[Dataset section Boundary: Start]

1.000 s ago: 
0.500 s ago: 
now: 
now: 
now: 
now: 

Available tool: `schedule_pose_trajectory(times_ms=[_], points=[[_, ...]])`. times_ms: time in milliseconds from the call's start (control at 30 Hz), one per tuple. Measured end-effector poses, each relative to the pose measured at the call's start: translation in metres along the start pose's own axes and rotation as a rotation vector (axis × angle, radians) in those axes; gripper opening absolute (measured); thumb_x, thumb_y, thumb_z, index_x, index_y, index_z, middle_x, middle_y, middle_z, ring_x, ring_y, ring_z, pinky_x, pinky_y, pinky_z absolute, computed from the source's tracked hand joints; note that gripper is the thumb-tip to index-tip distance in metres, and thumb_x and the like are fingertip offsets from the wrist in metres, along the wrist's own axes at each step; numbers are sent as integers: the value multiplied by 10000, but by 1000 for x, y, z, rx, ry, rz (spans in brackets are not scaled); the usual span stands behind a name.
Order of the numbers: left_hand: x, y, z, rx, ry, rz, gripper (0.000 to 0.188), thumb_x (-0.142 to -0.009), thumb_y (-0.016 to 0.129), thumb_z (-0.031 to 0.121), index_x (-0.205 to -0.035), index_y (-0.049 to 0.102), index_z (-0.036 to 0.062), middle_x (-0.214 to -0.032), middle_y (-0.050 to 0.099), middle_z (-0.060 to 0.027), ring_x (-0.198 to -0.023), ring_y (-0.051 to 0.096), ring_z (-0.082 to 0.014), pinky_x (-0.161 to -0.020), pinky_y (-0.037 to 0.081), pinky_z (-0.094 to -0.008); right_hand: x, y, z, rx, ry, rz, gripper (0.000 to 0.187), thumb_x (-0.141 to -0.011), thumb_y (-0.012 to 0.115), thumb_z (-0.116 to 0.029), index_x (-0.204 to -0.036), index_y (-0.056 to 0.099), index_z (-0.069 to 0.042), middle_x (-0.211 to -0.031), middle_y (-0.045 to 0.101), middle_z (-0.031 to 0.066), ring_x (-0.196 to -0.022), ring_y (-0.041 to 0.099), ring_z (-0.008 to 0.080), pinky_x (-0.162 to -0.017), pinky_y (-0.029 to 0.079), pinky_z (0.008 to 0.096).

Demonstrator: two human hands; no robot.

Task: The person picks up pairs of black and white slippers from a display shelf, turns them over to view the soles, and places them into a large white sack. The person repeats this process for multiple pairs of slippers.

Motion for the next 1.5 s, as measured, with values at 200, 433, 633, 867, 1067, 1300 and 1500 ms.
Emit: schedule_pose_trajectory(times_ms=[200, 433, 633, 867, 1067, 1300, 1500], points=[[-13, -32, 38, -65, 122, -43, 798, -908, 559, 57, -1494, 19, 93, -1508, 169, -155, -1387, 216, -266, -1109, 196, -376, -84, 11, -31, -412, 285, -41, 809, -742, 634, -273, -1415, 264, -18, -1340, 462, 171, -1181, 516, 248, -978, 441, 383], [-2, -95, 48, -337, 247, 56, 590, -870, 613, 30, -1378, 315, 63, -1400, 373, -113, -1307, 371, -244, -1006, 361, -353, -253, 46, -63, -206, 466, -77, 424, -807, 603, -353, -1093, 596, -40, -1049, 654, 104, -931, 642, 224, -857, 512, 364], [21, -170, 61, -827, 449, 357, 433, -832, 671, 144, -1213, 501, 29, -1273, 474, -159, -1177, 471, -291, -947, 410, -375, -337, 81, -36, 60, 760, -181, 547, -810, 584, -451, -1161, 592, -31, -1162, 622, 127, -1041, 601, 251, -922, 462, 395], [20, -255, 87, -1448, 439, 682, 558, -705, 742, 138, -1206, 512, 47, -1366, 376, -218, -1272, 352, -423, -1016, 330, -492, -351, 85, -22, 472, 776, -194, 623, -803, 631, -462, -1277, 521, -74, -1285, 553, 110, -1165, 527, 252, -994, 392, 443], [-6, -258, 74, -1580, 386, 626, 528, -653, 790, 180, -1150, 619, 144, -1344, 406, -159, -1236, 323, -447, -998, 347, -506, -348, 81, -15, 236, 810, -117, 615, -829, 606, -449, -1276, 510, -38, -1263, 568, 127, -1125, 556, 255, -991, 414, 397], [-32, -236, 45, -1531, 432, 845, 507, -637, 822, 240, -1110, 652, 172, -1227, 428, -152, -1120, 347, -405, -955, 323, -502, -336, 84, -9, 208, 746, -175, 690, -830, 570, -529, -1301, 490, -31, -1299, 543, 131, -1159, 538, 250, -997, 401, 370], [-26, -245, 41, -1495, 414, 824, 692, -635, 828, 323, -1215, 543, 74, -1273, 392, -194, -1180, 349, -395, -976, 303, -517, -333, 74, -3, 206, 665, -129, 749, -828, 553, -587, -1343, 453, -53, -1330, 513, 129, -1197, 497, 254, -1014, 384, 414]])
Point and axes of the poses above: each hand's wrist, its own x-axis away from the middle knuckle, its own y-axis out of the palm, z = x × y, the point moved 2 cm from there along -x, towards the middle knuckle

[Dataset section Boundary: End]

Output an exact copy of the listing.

1.000 s ago: 
0.500 s ago: 
now: 
now: 
now: 
now: 

Available tool: `schedule_pose_trajectory(times_ms=[_], points=[[_, ...]])`. times_ms: time in milliseconds from the call's start (control at 30 Hz), one per tuple. Measured end-effector poses, each relative to the pose measured at the call's start: translation in metres along the start pose's own axes and rotation as a rotation vector (axis × angle, radians) in those axes; gripper opening absolute (measured); thumb_x, thumb_y, thumb_z, index_x, index_y, index_z, middle_x, middle_y, middle_z, ring_x, ring_y, ring_z, pinky_x, pinky_y, pinky_z absolute, computed from the source's tracked hand joints; note that gripper is the thumb-tip to index-tip distance in metres, and thumb_x and the like are fingertip offsets from the wrist in metres, along the wrist's own axes at each step; numbers are sent as integers: the value multiplied by 10000, but by 1000 for x, y, z, rx, ry, rz (spans in brackets are not scaled); the usual span stands behind a name.
Order of the numbers: left_hand: x, y, z, rx, ry, rz, gripper (0.000 to 0.188), thumb_x (-0.142 to -0.009), thumb_y (-0.016 to 0.129), thumb_z (-0.031 to 0.121), index_x (-0.205 to -0.035), index_y (-0.049 to 0.102), index_z (-0.036 to 0.062), middle_x (-0.214 to -0.032), middle_y (-0.050 to 0.099), middle_z (-0.060 to 0.027), ring_x (-0.198 to -0.023), ring_y (-0.051 to 0.096), ring_z (-0.082 to 0.014), pinky_x (-0.161 to -0.020), pinky_y (-0.037 to 0.081), pinky_z (-0.094 to -0.008); right_hand: x, y, z, rx, ry, rz, gripper (0.000 to 0.187), thumb_x (-0.141 to -0.011), thumb_y (-0.012 to 0.115), thumb_z (-0.116 to 0.029), index_x (-0.204 to -0.036), index_y (-0.056 to 0.099), index_z (-0.069 to 0.042), middle_x (-0.211 to -0.031), middle_y (-0.045 to 0.101), middle_z (-0.031 to 0.066), ring_x (-0.196 to -0.022), ring_y (-0.041 to 0.099), ring_z (-0.008 to 0.080), pinky_x (-0.162 to -0.017), pinky_y (-0.029 to 0.079), pinky_z (0.008 to 0.096).

Demonstrator: two human hands; no robot.

Task: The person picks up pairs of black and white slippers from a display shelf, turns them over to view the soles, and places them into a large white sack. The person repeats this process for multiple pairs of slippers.

Motion for the next 1.5 s, as measured, with values at 200, 433, 633, 867, 1067, 1300 and 1500 ms.
Emit: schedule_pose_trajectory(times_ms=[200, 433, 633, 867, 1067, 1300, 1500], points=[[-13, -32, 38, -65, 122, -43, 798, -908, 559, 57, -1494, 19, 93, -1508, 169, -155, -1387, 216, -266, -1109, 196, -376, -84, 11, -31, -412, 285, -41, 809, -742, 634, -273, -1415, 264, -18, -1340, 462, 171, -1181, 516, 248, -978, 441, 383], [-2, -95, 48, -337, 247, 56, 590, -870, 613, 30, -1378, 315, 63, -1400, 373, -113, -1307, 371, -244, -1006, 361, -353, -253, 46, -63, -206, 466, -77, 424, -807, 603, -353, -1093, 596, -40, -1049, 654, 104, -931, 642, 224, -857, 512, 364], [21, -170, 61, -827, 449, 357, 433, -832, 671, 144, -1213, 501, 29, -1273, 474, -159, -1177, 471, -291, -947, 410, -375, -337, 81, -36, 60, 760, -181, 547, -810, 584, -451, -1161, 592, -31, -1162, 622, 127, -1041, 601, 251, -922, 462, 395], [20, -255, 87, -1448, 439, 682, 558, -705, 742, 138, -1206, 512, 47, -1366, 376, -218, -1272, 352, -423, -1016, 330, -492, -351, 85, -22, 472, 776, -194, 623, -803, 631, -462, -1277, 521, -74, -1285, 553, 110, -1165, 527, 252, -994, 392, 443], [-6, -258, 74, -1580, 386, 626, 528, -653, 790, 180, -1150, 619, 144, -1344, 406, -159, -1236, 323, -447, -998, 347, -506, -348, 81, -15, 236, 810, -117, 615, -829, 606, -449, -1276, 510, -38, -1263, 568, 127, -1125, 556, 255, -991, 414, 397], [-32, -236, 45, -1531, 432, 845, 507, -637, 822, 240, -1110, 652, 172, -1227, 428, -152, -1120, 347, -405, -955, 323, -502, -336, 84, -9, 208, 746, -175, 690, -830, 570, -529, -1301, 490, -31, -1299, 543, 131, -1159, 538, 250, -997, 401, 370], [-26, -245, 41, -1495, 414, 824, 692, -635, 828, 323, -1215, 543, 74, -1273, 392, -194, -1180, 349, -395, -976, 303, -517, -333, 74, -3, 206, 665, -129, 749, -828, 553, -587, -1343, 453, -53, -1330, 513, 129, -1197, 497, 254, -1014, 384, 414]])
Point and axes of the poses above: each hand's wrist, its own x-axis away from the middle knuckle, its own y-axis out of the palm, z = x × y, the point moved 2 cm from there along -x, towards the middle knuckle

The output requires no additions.